ジュリ-ニ/CSOによる演奏(1971年。EMI)を選ぶ。1970年代、シカゴ交響楽団はショルティの下で次々とマ-ラ-の名演を生み出すが、それと拮抗するかのようにこの名盤が生まれていることは驚きだ。ジュリ-ニの棒の下でマ-ラ-は「ひとつの大きな完結した世界」を造形せられる。この「大きさ」は破格であり、そのことがジュリ-ニが振ったもうひとつのマ-ラ-:交響曲第9番できわめて興味深く生かされることになる。
247 マ-ラ- 交響曲第2番ハ短調「復活」
この曲には決定盤が存在する。メ-タ/VPO盤がそれだ(1975年。ロンドン)。ウィ-ン・フィルなんて、たまにしか名演を残さないが、これはその「たま」である。合唱を受け持つのはむろんウィ-ン国立歌劇場合唱団であるが、その威力がすごい。終楽章の中盤でベ-スがDを要求される部分があるが、その部分だけとってもこの盤にせまることのできる演奏は、ほとんどない。女声がコトルバス(S)とル-トヴィヒ(Ms)であるのも強みである。
248 マ-ラ- 交響曲第3番ニ短調
この曲には決定的な盤がいまのところ、ない。曲そのもののすこし散漫になりやすい性格にも責任がある。バ-ンスタイン/NYPの勢いのある演奏(1961年。ソニ-)を挙げておく。アバドもショルティもメ-タもダメであった。
249 マ-ラ- 交響曲第4番ト長調
終楽章のソプラノが美しいかどうかも大きな問題だが、楽章間の屈折した対比がうまくいっているかどうかによって成否がわかれる。わたしはバ-ンスタイン/NYPの盤(1960年。ソニ-。ソプラノはレリ・グリスト)が好きだ。
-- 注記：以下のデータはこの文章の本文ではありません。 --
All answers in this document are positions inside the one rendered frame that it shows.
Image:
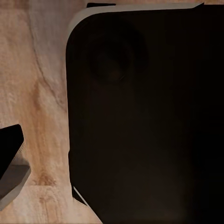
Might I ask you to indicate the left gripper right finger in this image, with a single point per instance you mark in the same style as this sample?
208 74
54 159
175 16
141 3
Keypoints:
217 139

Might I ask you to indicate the coffee table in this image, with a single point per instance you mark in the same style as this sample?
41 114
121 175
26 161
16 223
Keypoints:
12 183

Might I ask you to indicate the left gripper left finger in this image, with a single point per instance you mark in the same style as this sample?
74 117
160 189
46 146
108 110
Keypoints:
11 139

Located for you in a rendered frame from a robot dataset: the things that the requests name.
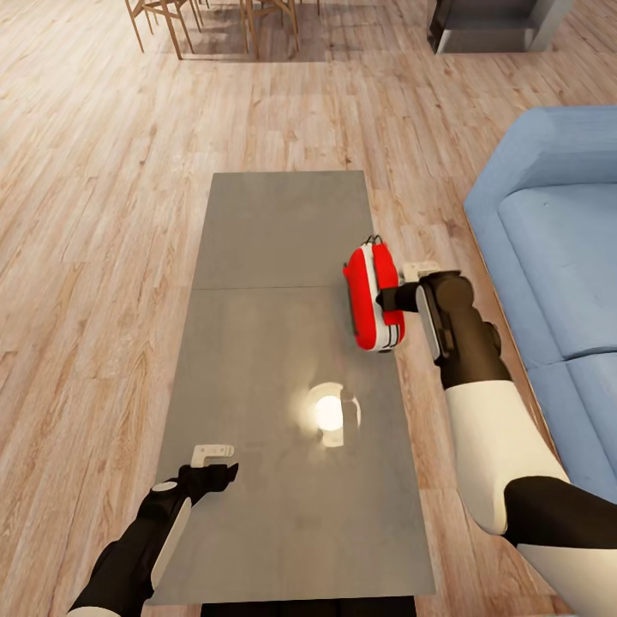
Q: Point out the sofa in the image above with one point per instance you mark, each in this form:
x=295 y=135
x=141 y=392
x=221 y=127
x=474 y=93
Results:
x=543 y=214

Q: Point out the radio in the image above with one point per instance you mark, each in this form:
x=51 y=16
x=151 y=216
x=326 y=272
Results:
x=369 y=270

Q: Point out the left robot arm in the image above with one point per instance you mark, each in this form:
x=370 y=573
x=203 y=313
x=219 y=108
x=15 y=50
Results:
x=128 y=571

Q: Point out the breakfast table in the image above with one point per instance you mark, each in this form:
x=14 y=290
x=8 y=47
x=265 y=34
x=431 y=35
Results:
x=248 y=7

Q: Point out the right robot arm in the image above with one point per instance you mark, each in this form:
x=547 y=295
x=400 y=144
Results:
x=510 y=482

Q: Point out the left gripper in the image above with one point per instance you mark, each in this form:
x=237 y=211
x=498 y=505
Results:
x=213 y=478

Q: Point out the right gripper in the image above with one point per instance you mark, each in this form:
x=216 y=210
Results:
x=394 y=298

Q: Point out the stairs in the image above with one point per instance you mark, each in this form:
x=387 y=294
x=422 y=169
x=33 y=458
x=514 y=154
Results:
x=481 y=26

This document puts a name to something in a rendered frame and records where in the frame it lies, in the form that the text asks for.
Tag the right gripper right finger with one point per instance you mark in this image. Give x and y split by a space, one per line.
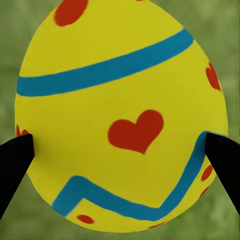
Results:
224 156

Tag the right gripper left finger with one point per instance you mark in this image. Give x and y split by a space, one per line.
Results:
16 156

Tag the easter egg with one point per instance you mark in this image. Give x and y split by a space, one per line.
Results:
118 97

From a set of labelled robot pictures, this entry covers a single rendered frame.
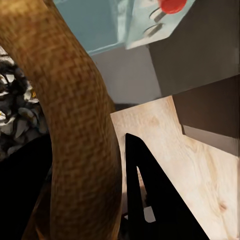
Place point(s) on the popcorn bag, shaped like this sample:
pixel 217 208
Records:
pixel 82 198

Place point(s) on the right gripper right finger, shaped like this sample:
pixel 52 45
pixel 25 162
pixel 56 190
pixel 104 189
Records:
pixel 174 219

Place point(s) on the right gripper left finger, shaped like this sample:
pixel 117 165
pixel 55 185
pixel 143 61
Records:
pixel 22 176

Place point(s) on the fridge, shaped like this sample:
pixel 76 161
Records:
pixel 210 114

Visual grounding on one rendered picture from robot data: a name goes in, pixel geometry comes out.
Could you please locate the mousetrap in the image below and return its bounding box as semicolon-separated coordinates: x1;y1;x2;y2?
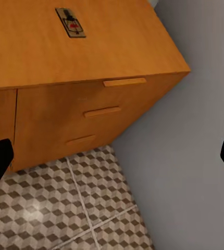
55;7;86;38

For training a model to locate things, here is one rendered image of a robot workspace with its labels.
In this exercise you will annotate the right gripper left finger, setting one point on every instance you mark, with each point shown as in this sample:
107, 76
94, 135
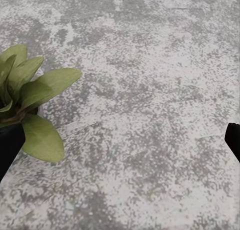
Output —
12, 138

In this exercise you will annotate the pot plant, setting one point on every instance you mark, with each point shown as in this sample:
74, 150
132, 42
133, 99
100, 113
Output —
21, 100

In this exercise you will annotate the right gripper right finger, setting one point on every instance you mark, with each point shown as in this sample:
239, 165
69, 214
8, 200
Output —
232, 138

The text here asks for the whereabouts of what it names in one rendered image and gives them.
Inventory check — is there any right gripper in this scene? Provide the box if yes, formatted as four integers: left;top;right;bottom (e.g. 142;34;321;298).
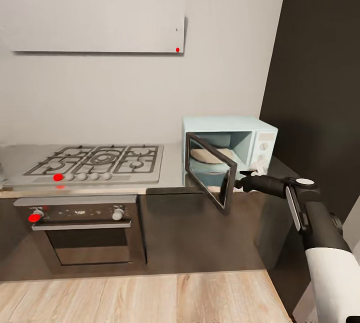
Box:
234;170;272;195

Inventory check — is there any microwave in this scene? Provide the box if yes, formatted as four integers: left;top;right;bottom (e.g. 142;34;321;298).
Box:
182;115;278;217

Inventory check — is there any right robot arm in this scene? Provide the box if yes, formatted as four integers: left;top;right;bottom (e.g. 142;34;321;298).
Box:
234;158;360;323

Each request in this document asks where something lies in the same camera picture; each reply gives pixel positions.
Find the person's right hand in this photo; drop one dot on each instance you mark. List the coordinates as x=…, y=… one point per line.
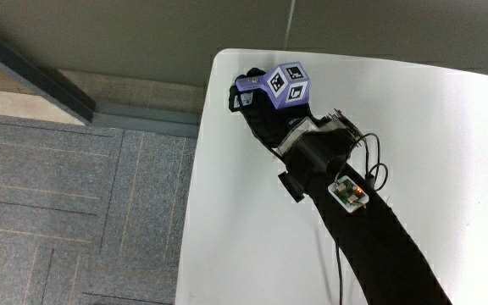
x=265, y=116

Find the person's right forearm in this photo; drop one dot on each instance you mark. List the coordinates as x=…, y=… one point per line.
x=375, y=245

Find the dark metal floor rail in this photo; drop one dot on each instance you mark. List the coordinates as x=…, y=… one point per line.
x=36, y=76

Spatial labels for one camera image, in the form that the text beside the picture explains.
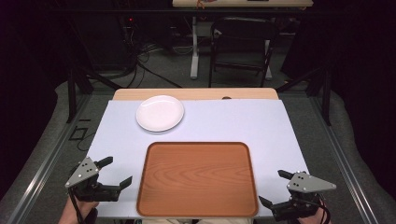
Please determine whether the person's left hand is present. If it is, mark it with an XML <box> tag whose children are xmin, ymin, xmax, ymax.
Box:
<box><xmin>58</xmin><ymin>198</ymin><xmax>99</xmax><ymax>224</ymax></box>

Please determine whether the brown wooden tray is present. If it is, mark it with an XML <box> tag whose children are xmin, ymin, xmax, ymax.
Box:
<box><xmin>135</xmin><ymin>141</ymin><xmax>260</xmax><ymax>218</ymax></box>

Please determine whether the black folding chair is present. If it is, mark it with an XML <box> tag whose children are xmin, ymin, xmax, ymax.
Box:
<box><xmin>208</xmin><ymin>17</ymin><xmax>280</xmax><ymax>89</ymax></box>

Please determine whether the black curtain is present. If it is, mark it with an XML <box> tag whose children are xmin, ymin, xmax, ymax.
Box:
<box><xmin>0</xmin><ymin>0</ymin><xmax>74</xmax><ymax>200</ymax></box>
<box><xmin>281</xmin><ymin>0</ymin><xmax>396</xmax><ymax>200</ymax></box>

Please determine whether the black metal frame stand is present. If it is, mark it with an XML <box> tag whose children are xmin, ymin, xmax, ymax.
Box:
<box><xmin>65</xmin><ymin>65</ymin><xmax>123</xmax><ymax>124</ymax></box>
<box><xmin>276</xmin><ymin>65</ymin><xmax>332</xmax><ymax>127</ymax></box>

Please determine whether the aluminium floor rail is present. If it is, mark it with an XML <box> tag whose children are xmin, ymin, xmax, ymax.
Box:
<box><xmin>6</xmin><ymin>92</ymin><xmax>92</xmax><ymax>224</ymax></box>
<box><xmin>309</xmin><ymin>95</ymin><xmax>380</xmax><ymax>224</ymax></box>

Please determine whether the dark cabinet with red light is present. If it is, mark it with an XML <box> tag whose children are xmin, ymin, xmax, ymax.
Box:
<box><xmin>69</xmin><ymin>13</ymin><xmax>138</xmax><ymax>72</ymax></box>

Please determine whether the white round plate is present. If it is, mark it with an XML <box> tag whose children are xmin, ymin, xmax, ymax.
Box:
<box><xmin>135</xmin><ymin>94</ymin><xmax>185</xmax><ymax>133</ymax></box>

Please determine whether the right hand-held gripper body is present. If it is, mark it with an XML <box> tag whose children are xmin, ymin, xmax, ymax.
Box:
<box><xmin>271</xmin><ymin>171</ymin><xmax>337</xmax><ymax>223</ymax></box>

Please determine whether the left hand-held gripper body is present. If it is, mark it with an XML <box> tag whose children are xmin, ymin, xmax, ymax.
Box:
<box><xmin>64</xmin><ymin>156</ymin><xmax>121</xmax><ymax>203</ymax></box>

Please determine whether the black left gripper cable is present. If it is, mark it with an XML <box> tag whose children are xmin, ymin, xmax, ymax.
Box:
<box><xmin>67</xmin><ymin>188</ymin><xmax>87</xmax><ymax>224</ymax></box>

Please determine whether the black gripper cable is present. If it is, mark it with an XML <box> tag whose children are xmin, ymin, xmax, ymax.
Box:
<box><xmin>317</xmin><ymin>194</ymin><xmax>332</xmax><ymax>224</ymax></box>
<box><xmin>67</xmin><ymin>188</ymin><xmax>87</xmax><ymax>224</ymax></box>

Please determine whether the pale table cover sheet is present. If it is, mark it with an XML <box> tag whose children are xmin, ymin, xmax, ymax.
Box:
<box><xmin>83</xmin><ymin>99</ymin><xmax>310</xmax><ymax>219</ymax></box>

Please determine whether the white desk leg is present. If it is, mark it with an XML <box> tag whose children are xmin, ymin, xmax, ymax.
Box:
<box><xmin>190</xmin><ymin>16</ymin><xmax>201</xmax><ymax>80</ymax></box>
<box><xmin>263</xmin><ymin>39</ymin><xmax>274</xmax><ymax>80</ymax></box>

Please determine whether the person's right hand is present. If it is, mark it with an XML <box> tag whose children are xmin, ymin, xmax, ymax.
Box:
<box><xmin>298</xmin><ymin>203</ymin><xmax>332</xmax><ymax>224</ymax></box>

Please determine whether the thin black floor cable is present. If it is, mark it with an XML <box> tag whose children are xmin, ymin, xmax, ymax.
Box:
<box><xmin>77</xmin><ymin>132</ymin><xmax>96</xmax><ymax>153</ymax></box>

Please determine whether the bundle of black floor cables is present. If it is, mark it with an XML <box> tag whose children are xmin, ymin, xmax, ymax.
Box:
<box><xmin>122</xmin><ymin>18</ymin><xmax>183</xmax><ymax>90</ymax></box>

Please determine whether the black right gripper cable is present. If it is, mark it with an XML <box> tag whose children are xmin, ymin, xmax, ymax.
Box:
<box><xmin>317</xmin><ymin>194</ymin><xmax>332</xmax><ymax>224</ymax></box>

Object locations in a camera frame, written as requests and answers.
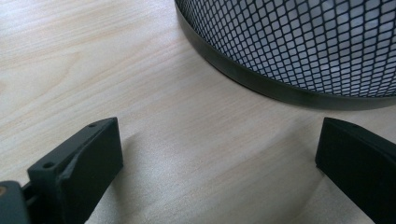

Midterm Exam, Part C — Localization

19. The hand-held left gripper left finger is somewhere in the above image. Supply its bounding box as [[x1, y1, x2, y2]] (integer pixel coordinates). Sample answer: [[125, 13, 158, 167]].
[[27, 117, 124, 224]]

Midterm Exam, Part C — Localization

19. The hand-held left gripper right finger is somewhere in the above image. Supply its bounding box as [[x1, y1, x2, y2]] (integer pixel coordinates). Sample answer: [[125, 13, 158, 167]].
[[314, 117, 396, 224]]

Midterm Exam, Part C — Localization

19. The black mesh trash bin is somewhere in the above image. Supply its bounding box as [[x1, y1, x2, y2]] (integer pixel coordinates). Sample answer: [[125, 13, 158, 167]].
[[173, 0, 396, 112]]

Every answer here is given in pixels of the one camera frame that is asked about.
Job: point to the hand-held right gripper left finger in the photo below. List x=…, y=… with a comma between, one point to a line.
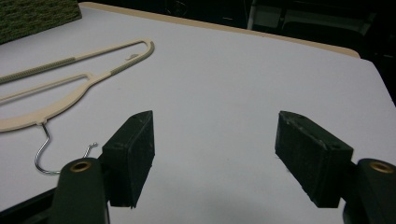
x=129, y=158

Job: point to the beige plastic clothes hanger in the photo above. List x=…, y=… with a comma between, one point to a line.
x=73, y=90

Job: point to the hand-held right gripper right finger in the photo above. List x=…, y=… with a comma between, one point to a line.
x=314, y=158

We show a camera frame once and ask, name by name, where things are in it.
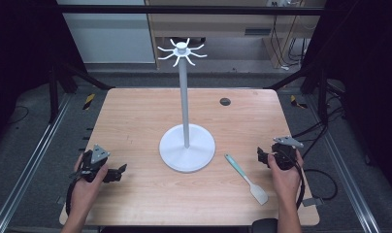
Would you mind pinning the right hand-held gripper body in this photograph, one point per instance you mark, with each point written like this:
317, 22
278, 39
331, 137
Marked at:
285, 154

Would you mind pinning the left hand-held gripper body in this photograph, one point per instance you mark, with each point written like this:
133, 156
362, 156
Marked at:
94, 159

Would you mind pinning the person's right hand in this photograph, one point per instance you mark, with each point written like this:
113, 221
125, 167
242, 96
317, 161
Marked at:
285, 183

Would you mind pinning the person's left hand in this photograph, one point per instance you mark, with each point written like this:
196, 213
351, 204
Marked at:
85, 192

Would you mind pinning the yellow black striped tape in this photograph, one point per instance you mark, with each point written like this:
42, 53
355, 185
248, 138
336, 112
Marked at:
296, 102
89, 101

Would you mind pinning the dark round table grommet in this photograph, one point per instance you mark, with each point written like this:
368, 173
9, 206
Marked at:
225, 102

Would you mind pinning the black chair back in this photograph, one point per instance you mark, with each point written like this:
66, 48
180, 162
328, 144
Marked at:
265, 226

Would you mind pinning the white hook rack stand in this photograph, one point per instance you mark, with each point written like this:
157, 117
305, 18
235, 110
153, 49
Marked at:
187, 147

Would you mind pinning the white cabinet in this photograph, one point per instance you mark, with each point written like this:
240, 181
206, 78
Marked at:
110, 35

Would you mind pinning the wooden background desk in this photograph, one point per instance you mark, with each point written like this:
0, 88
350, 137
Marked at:
236, 24

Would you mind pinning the grey table edge bracket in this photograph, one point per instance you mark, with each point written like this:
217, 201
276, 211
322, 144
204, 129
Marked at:
312, 202

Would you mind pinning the silver aluminium floor rail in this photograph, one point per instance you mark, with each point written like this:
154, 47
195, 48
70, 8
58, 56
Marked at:
29, 168
349, 181

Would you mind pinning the black metal frame stand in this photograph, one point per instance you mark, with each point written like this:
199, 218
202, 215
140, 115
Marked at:
313, 84
59, 84

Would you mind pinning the black horizontal frame bar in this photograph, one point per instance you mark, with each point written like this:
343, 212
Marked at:
190, 9

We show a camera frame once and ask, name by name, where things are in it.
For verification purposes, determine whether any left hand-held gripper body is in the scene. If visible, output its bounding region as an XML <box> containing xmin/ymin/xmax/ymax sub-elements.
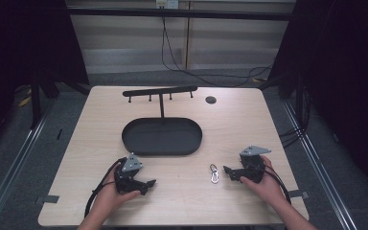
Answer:
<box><xmin>114</xmin><ymin>152</ymin><xmax>149</xmax><ymax>196</ymax></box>

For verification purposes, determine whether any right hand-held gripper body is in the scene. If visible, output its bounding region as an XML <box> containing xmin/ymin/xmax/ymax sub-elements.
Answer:
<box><xmin>236</xmin><ymin>145</ymin><xmax>272</xmax><ymax>185</ymax></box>

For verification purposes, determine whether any silver carabiner keyring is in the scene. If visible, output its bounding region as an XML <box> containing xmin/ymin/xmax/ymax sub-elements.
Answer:
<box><xmin>209</xmin><ymin>163</ymin><xmax>220</xmax><ymax>185</ymax></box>

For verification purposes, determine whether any black key rack with tray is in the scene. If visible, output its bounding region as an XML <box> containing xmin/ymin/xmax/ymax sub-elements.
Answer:
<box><xmin>121</xmin><ymin>85</ymin><xmax>203</xmax><ymax>157</ymax></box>

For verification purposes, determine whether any person's right hand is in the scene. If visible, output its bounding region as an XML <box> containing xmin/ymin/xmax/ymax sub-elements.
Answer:
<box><xmin>240</xmin><ymin>155</ymin><xmax>288</xmax><ymax>211</ymax></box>

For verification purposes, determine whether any person's left hand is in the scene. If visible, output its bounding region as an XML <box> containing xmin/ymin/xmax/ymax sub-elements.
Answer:
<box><xmin>92</xmin><ymin>174</ymin><xmax>142</xmax><ymax>219</ymax></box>

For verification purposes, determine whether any grey tape strip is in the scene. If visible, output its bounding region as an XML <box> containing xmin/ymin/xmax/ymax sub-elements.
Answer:
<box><xmin>34</xmin><ymin>194</ymin><xmax>60</xmax><ymax>206</ymax></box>
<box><xmin>288</xmin><ymin>189</ymin><xmax>311</xmax><ymax>199</ymax></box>

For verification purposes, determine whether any dark curtain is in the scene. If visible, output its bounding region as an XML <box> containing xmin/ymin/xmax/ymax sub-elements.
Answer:
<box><xmin>0</xmin><ymin>0</ymin><xmax>91</xmax><ymax>161</ymax></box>
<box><xmin>262</xmin><ymin>0</ymin><xmax>368</xmax><ymax>202</ymax></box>

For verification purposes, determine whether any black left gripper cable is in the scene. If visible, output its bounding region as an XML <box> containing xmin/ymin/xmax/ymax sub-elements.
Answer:
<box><xmin>83</xmin><ymin>157</ymin><xmax>127</xmax><ymax>219</ymax></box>

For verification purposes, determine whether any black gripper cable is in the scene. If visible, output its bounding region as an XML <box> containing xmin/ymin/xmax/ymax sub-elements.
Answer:
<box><xmin>83</xmin><ymin>157</ymin><xmax>127</xmax><ymax>219</ymax></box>
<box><xmin>263</xmin><ymin>169</ymin><xmax>292</xmax><ymax>205</ymax></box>

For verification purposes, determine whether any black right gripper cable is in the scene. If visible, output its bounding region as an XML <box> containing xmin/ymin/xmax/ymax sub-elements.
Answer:
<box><xmin>263</xmin><ymin>169</ymin><xmax>292</xmax><ymax>205</ymax></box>

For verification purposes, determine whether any bundle of black floor cables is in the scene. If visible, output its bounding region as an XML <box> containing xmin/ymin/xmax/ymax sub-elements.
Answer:
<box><xmin>278</xmin><ymin>84</ymin><xmax>312</xmax><ymax>149</ymax></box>

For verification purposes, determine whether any metal floor rail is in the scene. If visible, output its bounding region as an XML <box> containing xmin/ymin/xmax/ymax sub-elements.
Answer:
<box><xmin>282</xmin><ymin>100</ymin><xmax>362</xmax><ymax>230</ymax></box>
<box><xmin>0</xmin><ymin>102</ymin><xmax>57</xmax><ymax>230</ymax></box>

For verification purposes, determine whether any black hanging wall cable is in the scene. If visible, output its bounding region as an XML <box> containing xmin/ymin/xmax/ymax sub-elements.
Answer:
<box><xmin>160</xmin><ymin>14</ymin><xmax>275</xmax><ymax>88</ymax></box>

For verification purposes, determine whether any black horizontal frame bar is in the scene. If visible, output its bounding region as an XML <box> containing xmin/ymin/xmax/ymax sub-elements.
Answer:
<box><xmin>66</xmin><ymin>7</ymin><xmax>297</xmax><ymax>22</ymax></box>

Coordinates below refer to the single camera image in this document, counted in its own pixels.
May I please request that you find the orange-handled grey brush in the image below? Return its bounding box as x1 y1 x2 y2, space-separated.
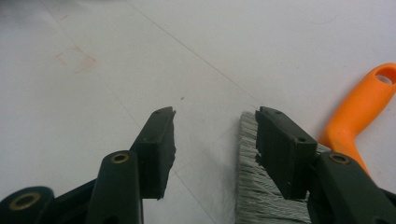
234 63 396 224

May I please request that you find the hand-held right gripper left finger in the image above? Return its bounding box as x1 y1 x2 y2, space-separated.
130 105 177 201

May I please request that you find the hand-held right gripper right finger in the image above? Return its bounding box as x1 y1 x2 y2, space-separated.
254 105 318 201
ヴィヴラ-トのすくないグリストの清楚な声が曲にぴったりだと思う。バ-ンスタインは新盤でボ-イ・ソプラノを起用したりしてみたが旧盤の美しさにはおよばなかった。
250 マ-ラ- 交響曲第5番ハ短調
人気のある曲だ。この曲にかんするかぎりショルティ/CSOの1970年の録音以外に考えられない(デッカ)。シカゴ交響楽団の金管セクションの素晴らしさを思い知らされる盤でもある。最初のCD化の時点では終楽章の圧倒的なコ-ダの部分-ホルンのファンファ-レがあるところ-でリミッタ-がかかったように音量がポンと小さくなる録音技術上のミスがあったが、2008年にもとめた盤では改善されていた。第4楽章のアダ-ジェットの美しさも比類がない。